The problem
An exact transcription is needed, beginning at the line with "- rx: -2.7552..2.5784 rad" and ending at the last line of the listing, with pictures left out and nothing else added.

+ + + +

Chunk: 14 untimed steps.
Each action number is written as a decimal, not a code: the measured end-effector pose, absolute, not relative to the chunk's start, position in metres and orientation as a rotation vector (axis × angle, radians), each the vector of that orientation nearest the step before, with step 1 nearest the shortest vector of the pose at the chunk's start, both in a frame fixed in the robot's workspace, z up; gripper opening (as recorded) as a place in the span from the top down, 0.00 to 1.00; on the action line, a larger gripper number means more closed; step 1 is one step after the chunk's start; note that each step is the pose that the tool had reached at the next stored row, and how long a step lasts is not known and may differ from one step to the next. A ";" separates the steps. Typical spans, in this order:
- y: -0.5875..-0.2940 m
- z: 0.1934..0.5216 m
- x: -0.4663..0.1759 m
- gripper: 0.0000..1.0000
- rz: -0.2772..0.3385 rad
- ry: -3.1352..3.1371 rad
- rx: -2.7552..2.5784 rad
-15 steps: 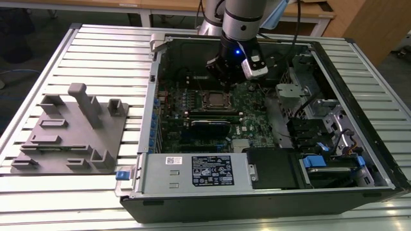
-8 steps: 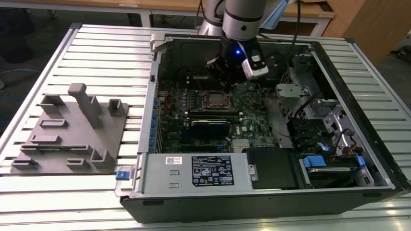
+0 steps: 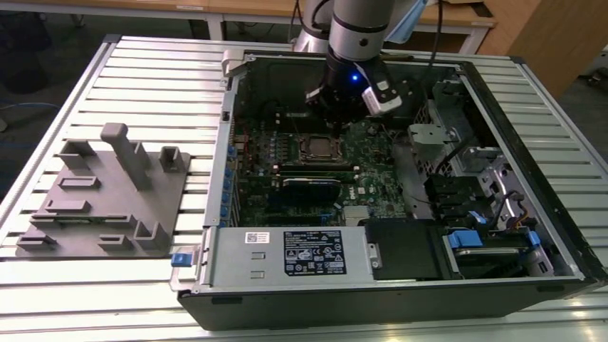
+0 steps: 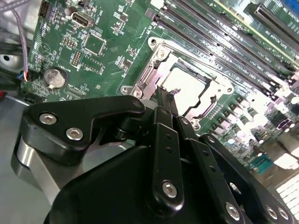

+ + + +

Exercise solution
- rx: -2.7552..2.5784 rad
-15 steps: 
-8 steps: 
+0 steps: 
+0 steps: 

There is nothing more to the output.